EXERCISE DETAILS
Starting at the line that contains "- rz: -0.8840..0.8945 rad" in the listing below, write out every line word for word until you have written the line that contains "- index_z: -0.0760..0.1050".

──────── EXTRACTED RECORDS ────────

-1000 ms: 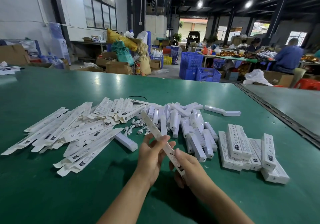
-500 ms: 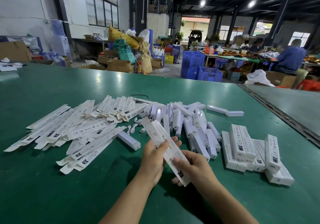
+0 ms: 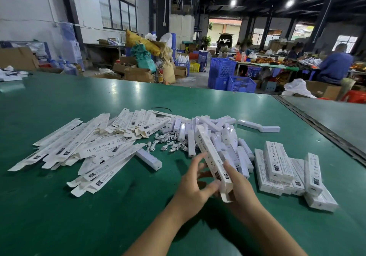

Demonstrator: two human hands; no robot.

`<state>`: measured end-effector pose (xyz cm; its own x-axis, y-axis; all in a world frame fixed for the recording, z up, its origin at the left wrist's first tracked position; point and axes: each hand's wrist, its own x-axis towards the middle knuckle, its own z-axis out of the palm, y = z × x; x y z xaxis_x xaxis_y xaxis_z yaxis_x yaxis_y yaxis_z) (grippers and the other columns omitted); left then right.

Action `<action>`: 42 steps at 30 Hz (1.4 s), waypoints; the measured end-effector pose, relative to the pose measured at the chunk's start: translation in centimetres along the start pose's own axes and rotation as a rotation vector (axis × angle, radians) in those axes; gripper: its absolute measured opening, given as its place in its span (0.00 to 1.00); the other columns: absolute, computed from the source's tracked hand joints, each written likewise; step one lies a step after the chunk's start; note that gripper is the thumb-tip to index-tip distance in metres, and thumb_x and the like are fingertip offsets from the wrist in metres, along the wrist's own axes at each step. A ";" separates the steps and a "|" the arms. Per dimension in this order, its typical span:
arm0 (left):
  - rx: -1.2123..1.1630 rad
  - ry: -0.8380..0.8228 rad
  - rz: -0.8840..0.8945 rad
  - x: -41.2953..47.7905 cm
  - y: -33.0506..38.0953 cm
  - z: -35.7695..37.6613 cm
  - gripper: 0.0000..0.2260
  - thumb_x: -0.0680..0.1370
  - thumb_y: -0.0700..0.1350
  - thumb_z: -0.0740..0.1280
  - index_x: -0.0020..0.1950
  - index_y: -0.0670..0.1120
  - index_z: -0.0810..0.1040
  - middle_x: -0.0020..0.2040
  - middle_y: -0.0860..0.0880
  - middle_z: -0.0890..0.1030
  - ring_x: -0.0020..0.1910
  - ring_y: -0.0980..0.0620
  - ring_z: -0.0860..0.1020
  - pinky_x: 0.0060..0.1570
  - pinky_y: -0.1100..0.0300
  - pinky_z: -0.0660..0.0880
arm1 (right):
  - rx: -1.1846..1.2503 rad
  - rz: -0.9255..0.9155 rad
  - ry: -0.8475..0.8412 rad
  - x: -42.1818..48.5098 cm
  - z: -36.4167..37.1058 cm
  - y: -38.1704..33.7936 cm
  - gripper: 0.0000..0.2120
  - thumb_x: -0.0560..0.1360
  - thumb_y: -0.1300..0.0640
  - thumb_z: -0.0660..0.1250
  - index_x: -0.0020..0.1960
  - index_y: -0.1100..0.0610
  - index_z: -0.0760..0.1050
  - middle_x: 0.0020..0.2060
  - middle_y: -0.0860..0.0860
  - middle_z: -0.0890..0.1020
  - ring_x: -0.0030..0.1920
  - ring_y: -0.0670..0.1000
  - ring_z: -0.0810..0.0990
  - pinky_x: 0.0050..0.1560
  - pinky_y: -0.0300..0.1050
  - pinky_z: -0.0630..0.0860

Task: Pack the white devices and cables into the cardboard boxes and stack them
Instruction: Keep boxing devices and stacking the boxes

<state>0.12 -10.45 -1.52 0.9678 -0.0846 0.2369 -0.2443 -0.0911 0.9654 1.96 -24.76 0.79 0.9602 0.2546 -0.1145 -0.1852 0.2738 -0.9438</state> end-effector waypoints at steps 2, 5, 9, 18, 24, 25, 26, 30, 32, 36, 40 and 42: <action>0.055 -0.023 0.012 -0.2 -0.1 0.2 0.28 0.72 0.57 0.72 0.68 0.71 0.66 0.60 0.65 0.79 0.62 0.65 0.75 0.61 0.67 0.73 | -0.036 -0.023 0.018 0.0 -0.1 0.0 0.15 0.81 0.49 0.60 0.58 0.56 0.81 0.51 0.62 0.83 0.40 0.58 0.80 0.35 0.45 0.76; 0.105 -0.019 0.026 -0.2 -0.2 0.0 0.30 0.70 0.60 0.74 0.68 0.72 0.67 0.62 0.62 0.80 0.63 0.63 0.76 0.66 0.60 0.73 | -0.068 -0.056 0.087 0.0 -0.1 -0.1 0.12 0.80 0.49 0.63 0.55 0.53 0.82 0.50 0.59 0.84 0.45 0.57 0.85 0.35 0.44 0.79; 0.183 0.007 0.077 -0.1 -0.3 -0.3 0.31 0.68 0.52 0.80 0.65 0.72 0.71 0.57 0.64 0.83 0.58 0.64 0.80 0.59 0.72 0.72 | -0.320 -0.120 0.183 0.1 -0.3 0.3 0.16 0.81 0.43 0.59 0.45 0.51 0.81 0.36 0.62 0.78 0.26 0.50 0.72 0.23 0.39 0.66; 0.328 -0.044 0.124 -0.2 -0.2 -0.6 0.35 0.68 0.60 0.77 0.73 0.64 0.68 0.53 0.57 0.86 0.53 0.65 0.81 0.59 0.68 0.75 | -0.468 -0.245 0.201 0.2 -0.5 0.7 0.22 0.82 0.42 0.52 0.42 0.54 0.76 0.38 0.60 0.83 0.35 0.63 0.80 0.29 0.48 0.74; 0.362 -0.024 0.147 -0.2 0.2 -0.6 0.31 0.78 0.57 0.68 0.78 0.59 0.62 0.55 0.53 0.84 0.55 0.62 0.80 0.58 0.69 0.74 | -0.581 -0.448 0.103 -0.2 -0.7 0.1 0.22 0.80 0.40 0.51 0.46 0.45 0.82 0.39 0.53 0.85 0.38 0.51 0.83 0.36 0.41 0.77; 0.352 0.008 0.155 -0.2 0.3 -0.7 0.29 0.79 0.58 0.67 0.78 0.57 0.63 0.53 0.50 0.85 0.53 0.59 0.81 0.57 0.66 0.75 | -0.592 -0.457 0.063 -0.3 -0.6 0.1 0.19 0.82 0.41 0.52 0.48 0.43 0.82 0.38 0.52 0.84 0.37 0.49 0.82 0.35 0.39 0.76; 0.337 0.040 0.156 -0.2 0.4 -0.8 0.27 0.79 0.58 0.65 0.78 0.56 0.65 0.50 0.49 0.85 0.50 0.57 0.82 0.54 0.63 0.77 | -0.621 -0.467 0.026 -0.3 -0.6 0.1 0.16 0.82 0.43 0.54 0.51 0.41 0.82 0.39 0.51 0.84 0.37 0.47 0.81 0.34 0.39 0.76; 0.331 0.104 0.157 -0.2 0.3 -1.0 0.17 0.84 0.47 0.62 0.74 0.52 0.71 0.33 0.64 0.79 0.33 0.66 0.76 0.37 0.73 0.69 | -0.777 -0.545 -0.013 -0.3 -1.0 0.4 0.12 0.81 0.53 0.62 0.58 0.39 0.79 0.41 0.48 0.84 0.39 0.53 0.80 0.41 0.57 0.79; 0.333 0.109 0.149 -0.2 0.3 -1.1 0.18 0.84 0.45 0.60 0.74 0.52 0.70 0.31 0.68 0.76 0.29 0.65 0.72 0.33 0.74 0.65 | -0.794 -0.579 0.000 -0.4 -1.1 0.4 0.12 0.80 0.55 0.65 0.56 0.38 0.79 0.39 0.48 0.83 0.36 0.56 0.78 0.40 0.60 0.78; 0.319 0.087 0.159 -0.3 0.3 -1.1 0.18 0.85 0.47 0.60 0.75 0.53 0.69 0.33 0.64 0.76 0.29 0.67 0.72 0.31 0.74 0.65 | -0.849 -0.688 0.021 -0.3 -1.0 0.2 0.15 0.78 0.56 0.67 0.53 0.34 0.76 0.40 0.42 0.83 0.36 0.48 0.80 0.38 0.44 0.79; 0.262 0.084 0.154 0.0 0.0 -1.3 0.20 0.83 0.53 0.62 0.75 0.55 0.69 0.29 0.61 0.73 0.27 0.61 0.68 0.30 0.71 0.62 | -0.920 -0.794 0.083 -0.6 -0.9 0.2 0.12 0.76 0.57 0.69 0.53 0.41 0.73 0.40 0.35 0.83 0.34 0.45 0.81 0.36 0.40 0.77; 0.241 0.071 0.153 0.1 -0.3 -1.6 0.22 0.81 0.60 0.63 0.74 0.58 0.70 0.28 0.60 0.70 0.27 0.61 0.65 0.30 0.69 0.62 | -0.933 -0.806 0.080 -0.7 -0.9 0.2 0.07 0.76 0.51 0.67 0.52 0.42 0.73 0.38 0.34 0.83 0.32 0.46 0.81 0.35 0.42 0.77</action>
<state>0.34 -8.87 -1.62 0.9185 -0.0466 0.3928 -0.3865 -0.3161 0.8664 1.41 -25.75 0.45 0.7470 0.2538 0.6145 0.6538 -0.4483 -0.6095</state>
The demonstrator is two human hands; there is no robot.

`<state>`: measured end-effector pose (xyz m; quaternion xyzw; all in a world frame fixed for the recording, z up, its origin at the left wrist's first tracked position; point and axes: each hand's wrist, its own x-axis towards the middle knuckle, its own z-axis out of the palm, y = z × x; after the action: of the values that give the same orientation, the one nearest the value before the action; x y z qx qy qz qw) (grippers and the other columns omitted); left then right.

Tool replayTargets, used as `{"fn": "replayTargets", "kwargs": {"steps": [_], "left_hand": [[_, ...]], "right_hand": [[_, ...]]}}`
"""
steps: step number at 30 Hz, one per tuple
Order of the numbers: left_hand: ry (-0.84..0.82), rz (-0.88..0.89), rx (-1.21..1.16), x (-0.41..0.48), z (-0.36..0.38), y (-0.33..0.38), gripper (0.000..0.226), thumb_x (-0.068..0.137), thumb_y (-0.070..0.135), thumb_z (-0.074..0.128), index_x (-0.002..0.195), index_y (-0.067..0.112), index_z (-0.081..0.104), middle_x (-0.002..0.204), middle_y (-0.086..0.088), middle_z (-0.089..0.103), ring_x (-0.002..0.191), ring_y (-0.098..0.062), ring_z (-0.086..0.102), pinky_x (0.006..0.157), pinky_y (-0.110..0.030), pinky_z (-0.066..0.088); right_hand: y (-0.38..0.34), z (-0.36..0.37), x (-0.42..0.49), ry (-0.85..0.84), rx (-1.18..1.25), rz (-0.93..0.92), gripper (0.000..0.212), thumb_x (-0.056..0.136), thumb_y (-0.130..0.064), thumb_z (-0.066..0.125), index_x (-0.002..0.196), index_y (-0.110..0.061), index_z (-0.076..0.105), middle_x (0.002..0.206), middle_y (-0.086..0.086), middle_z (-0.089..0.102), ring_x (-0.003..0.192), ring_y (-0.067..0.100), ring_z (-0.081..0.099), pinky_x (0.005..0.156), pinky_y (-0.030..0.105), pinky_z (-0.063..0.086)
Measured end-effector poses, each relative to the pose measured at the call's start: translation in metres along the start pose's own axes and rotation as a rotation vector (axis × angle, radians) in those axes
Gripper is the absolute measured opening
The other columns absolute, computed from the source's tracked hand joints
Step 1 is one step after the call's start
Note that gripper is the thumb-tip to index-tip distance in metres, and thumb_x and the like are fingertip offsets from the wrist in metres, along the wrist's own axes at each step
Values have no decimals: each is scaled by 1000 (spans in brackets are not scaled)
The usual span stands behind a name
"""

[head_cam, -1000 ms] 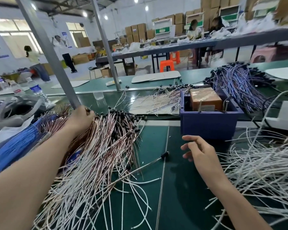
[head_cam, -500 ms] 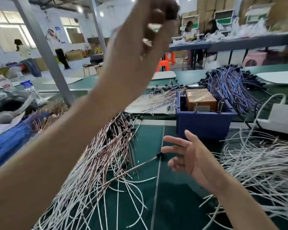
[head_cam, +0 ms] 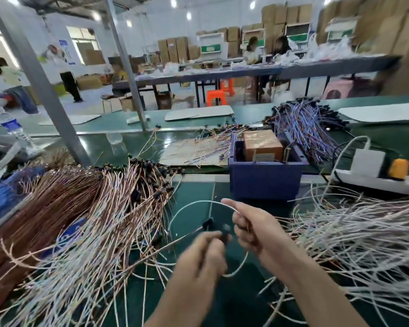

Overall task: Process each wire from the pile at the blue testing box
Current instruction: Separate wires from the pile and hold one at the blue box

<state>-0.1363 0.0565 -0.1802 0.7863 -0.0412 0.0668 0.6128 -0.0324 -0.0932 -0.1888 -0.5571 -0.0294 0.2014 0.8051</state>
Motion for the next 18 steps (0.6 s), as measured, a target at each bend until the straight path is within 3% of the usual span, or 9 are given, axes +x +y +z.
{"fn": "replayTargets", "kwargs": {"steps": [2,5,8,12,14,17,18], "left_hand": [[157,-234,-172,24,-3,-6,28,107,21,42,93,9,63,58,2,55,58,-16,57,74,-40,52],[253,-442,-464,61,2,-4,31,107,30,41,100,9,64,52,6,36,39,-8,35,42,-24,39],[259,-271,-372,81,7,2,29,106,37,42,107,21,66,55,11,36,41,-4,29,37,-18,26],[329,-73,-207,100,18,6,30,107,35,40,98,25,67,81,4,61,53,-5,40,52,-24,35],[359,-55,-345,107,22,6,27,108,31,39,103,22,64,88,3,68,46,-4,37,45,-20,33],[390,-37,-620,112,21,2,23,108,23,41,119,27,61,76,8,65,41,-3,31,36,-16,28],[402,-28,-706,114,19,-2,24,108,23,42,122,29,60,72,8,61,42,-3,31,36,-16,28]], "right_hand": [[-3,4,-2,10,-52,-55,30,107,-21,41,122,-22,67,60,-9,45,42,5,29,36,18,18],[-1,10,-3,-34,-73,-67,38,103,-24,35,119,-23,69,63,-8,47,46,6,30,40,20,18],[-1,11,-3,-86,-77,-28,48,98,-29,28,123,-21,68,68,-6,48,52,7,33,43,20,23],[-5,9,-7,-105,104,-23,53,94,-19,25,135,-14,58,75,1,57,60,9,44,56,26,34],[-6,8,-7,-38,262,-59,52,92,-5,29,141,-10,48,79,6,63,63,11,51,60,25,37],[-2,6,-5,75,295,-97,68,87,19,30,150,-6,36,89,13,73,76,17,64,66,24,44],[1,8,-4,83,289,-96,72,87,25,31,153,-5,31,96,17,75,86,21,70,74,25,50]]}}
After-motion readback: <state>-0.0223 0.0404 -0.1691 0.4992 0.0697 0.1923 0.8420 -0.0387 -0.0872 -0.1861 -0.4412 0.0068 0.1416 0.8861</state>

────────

EXERCISE RESPONSE
  - rz: -0.8840..0.8945 rad
  - x: -41.2953..47.7905 cm
  - y: -33.0506..38.0953 cm
  - z: -35.7695..37.6613 cm
  - gripper: 0.0000..0.2260
  - thumb_x: -0.0680..0.1370
  - thumb_y: -0.0700..0.1350
  - thumb_z: -0.0740..0.1280
  - index_x: -0.0020..0.1950
  - index_y: -0.0670..0.1120
  - index_z: -0.0810..0.1040
  - middle_x: -0.0020..0.2040
  - middle_y: -0.0860..0.0880
  - middle_z: -0.0890..0.1030
  - ring_x: -0.0020..0.1910
  - ring_y: -0.0980..0.0620
  - ring_z: -0.0860..0.1020
  - pinky_x: 0.0060..0.1570
  - pinky_y: -0.1100..0.0300
  - pinky_z: -0.0660..0.0880
arm1 (right):
  - rx: -1.1846..1.2503 rad
  - rz: -0.9255..0.9155 rad
  - ry: -0.8475..0.8412 rad
  - x: -42.1818..48.5098 cm
  - z: -36.4167..37.1058 cm
  - y: -38.1704..33.7936 cm
  - gripper: 0.0000..0.2120
  - thumb_x: -0.0560..0.1360
  - thumb_y: -0.1300..0.0640
  - thumb_z: -0.0660..0.1250
  - index_x: -0.0020..0.1960
  - index_y: -0.1100..0.0610
  - index_z: -0.0760..0.1050

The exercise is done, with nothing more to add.